5 segundos

segunda-feira, janeiro 01, 2018



 Temos o terrível instinto de não apreciar os momentos como deveríamos. Aqueles momentos em que tudo parece estar simplesmente... certo. Em que você sobe uma rua com o Sol sobre a cabeça e um óculos escuro sobre a cara e um número delicado de nuvens no céu, quando o seu celular começa a tocar uma música aparentemente selecionada à dedo para aquela subida, quando você descobre que o volume do fone está alto o suficiente para que você esqueça que o resto do mundo sequer exista e você tenta caminhar no ritmo da batida na melhor maneira que consegue, mas você não se preocupa com o que os outros estão vendo, porque para você só há um aqui e um agora no mundo e eles são completamente, unicamente, seus.
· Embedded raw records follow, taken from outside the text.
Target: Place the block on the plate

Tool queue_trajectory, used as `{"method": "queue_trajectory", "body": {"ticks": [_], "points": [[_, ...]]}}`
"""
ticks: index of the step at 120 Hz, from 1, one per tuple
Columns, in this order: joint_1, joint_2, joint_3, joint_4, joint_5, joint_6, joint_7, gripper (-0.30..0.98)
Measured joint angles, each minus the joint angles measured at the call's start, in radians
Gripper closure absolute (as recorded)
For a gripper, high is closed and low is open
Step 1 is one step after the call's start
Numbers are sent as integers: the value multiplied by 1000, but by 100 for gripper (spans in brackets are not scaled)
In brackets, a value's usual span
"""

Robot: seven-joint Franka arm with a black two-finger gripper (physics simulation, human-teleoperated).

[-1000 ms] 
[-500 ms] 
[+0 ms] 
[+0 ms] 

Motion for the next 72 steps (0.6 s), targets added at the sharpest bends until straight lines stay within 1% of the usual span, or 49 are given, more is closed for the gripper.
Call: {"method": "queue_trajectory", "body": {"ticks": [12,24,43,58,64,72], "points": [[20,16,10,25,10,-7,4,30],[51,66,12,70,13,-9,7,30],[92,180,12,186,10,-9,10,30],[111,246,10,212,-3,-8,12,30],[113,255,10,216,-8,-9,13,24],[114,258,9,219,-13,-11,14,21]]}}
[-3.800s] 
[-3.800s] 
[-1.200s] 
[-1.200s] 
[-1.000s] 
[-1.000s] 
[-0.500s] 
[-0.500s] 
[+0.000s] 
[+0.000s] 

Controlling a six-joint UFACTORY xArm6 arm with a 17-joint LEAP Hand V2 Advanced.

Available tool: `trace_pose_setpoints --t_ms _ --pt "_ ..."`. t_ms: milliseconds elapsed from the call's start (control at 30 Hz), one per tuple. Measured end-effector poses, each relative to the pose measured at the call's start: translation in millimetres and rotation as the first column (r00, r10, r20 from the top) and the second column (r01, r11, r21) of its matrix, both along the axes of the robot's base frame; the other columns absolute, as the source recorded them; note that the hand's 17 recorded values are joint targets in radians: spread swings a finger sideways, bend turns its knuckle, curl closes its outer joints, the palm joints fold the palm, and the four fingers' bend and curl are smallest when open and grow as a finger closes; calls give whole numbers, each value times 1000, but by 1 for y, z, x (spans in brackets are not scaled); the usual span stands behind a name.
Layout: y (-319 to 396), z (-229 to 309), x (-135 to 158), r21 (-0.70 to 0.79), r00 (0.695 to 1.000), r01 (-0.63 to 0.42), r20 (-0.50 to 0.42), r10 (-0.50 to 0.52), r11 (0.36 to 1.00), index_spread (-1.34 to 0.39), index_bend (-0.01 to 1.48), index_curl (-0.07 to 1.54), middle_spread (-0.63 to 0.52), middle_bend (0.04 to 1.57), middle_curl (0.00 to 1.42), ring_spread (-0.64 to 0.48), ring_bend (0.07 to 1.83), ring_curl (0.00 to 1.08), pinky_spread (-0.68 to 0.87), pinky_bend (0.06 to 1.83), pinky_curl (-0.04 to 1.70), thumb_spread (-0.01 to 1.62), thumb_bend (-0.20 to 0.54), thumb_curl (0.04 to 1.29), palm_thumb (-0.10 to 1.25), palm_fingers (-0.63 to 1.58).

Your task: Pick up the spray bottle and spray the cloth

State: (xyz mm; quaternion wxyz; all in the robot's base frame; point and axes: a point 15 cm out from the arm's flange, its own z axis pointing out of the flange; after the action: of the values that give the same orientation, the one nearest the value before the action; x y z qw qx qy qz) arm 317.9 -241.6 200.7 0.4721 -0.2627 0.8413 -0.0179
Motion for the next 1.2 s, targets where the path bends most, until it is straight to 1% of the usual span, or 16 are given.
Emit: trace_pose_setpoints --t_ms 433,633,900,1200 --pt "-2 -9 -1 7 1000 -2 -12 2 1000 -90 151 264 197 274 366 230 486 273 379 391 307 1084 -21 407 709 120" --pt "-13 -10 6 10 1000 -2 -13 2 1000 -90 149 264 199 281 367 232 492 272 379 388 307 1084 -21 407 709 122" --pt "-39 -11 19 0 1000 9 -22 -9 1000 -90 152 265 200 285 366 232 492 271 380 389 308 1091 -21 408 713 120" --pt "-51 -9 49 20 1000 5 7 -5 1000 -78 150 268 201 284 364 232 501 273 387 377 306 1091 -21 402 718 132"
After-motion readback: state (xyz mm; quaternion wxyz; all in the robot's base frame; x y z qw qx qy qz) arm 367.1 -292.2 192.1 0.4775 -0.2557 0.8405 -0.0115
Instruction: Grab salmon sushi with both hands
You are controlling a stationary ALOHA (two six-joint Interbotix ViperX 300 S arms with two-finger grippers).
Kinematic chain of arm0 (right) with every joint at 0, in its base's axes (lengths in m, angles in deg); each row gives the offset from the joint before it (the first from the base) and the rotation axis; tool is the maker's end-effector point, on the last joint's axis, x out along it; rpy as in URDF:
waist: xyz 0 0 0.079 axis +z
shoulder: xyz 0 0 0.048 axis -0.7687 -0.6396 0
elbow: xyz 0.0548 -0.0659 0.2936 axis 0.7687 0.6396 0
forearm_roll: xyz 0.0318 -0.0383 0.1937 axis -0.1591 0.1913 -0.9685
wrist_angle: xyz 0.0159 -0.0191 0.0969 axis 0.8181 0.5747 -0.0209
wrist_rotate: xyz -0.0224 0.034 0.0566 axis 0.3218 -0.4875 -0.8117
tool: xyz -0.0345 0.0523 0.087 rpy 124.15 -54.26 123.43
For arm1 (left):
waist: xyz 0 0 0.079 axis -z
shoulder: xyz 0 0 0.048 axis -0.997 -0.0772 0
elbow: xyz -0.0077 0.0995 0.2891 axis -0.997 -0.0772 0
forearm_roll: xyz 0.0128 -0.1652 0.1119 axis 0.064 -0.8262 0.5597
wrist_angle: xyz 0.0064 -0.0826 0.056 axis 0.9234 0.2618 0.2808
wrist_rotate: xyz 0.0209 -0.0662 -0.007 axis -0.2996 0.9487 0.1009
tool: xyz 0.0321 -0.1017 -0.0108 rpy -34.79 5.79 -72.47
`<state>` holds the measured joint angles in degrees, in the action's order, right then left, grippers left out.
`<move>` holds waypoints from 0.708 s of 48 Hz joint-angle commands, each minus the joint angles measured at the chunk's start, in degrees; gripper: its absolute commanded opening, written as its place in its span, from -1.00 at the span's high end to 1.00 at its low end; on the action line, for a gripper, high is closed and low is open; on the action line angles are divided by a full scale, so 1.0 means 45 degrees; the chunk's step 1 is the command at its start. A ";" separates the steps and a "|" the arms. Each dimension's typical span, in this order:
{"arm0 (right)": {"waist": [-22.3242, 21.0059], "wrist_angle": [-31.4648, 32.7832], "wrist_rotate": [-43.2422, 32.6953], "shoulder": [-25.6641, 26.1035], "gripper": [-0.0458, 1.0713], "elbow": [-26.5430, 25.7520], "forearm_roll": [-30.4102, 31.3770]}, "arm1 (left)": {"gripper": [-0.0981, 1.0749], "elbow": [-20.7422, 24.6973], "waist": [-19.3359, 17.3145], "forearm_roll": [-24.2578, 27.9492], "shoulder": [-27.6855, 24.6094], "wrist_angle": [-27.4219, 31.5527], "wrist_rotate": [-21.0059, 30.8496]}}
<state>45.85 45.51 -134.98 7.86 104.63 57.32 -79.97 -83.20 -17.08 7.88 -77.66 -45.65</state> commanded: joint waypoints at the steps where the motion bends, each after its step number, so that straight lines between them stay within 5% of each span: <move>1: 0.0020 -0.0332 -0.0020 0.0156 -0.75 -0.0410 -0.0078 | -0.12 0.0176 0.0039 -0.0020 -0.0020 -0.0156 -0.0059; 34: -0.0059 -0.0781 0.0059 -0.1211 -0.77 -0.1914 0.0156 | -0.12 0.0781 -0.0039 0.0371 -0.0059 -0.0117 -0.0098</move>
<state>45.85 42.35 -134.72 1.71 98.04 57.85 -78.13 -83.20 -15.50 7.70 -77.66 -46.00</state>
 Nós costumamos não dar o valor para estes momentos.

 Talvez por termos tanto prazer em recordá-los e compará-los à fases posteriores de nossas vidas, descobrindo que o resto nunca chegou perto de oferecer o que aquele único e infinito momento ofereceu. Dizemos que é melhor esquecer destes momentos para que outros como ele possam surgir. Mas a verdade é que a memória perfeita deles nos dói a alma, a nostalgia nos parece tão ácida quanto é prazerosa, um fruto tão doce que chega súbita e rapidamente ao caroço.

 Não há valor suficiente para pagar por momentos como estes. A única forma de pagamento compatível com o valor de momentos como esse seria o sangue: o rio da vida que não deve ser apreciado por fora. É o sangue aquele que deve ser sentido antes de visto.

 Para se lembrar desses momentos, você precisa antes se lembrar de cada gota de sangue que corre por suas veias, dando voltas pela sua alma e varrendo o seu corpo de tudo o que não pertence a ele. Quando você se lembrar de tudo isso, aí você terá a memória perfeita de como aquele momento ocorreu: invisível e banal e perfeito.


 É nesses momentos que a vida de verdade acontece.